• _What you need to do_
Review the listing and copy each line that holds the word "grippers".

• _Provided material_

_ _ _ _ _ _ _

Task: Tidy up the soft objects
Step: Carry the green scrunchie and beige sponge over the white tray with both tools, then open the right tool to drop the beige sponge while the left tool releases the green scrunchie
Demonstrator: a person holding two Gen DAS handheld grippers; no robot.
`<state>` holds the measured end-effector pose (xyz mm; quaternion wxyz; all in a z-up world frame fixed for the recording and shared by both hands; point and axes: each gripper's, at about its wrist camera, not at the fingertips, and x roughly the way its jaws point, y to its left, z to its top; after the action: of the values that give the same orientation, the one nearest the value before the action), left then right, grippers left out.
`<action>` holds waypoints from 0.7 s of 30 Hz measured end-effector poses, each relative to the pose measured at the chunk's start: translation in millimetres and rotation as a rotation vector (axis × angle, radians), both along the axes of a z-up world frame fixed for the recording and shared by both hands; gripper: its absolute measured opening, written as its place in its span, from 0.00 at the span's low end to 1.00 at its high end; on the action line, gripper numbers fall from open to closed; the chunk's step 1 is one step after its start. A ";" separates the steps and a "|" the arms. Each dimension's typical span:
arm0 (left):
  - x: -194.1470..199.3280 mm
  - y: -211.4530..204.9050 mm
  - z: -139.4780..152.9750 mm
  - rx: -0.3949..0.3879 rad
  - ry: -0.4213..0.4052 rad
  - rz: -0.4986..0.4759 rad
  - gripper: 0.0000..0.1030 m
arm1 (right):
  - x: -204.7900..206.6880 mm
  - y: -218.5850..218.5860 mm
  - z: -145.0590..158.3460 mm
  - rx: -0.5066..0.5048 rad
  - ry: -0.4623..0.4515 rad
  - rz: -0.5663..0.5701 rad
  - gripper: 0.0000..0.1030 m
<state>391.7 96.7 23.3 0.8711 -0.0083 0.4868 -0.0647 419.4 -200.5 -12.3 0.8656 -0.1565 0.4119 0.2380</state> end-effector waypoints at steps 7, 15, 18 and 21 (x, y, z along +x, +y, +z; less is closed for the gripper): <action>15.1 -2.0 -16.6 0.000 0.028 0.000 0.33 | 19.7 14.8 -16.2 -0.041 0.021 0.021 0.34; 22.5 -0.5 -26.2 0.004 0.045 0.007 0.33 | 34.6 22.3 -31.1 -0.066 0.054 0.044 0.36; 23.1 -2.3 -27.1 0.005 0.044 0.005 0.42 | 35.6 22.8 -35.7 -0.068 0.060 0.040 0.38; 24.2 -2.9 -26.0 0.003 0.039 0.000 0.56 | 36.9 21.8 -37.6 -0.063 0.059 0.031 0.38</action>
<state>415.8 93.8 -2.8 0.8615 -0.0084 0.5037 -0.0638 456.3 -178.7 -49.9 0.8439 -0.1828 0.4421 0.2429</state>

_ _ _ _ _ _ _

• _Solution for this task_
Demonstrator: a person holding two Gen DAS handheld grippers; no robot.
`<state>` holds the measured end-effector pose (xyz mm; quaternion wxyz; all in a z-up world frame fixed for the recording and shared by both hands; point and axes: each gripper's, at about its wrist camera, not at the fingertips, and x roughly the way its jaws point, y to its left, z to its top; after the action: of the values that give the same orientation, the one nearest the value before the action), left then right, grippers left out.

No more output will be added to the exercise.